The 30-minute hardening pass
Four moves, in order.
Put the model server in its own VPC with explicit egress allowlist. No 169.254.0.0/16, no LAN, no 10.0.0.0/8 — only public CDN endpoints you actually use. If your model needs to fetch images, allowlist the specific image hosts. If it doesn't, block egress to the internet entirely.
Audit which features you actually use vs. what ships. LMDeploy's vision pipeline is opt-in for most workloads. If you're running text-only inference, load_image() should not be reachable. Read the config. Disable what you don't need.

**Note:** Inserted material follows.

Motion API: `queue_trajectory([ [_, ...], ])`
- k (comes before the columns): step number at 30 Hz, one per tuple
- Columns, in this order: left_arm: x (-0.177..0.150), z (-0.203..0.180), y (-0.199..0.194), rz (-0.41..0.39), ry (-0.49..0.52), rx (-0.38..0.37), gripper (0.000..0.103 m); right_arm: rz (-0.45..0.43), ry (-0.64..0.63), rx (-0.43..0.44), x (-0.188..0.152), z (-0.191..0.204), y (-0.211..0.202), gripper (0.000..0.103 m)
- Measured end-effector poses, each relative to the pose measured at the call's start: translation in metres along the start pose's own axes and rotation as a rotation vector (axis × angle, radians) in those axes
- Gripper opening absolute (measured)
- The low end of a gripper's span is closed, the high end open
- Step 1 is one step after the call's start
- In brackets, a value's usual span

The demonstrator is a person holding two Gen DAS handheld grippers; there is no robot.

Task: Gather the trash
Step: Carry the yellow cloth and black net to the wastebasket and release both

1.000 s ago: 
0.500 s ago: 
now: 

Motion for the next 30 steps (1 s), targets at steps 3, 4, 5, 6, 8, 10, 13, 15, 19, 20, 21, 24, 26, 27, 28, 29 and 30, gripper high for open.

Subscribe to advisories. Add the repos for every model-serving stack you run to a GitHub Security Advisory subscription. Pipe them to a Discord or Slack you actually read. The 13-hour window from advisory to exploit is the hardware constraint here — you cannot beat it without automation.
Move secrets off the box. No env-var IAM keys on the model server. Use IMDSv2 with hop-limit 1 (which would have blunted this specific attack — IMDSv2 with hop-limit 1 makes IMDS unreachable from a process running inside a container running on the EC2 host). Move long-lived credentials into a secrets manager and fetch them on startup.
The honest counter-take
Most solo devs are not running self-hosted inference for production traffic. They're using API-hosted models — Anthropic, OpenAI, DeepSeek, Google. If you're on a hosted API, this CVE is genuinely not your problem. The blast radius is zero.
But if you've been considering self-hosting "to save money," add the security operational tax to your build-vs-buy spreadsheet. The cost of running LMDeploy safely in 2026 is closer to $50/month of CloudWatch + Snyk + on-call attention than the $0 the README implies. The 12-hour exploitation window from this incident is the price line for that operational tax.
For a solo operator at sub-$10K MRR, the math points clearly toward hosted APIs. Self-hosted inference made sense in 2024 when the price gap was 10× and the security threat model was speculative. In 2026 the price gap is closer to 3×, the threat model is "you have ~12 hours from advisory to scan," and the right answer for most one-person shops is to keep using hosted APIs and stop viewing self-hosting as the obvious cost win.
The bigger picture
LMDeploy on April 21. Bitwarden npm targeting MCP configs on April 22. LeRobot pickle deserialization disclosed April 28. Three structurally different AI-infrastructure security wedges in eight days. Different attack surfaces, different defensive postures required, same underlying reality: the AI infrastructure layer is being shipped fast under heavy growth pressure, security defaults are wherever the README ended up, and the time from "popular project" to "CVE in the wild" is shrinking.
The right reaction isn't panic. The right reaction is the audit. Open every AI-adjacent dependency, identify what attack surface it exposes, and decide whether you're paying the operational tax to run it safely or whether you should be paying someone else to run it for you.
For LMDeploy specifically, the answer is probably the latter. For most of your stack, it might be too.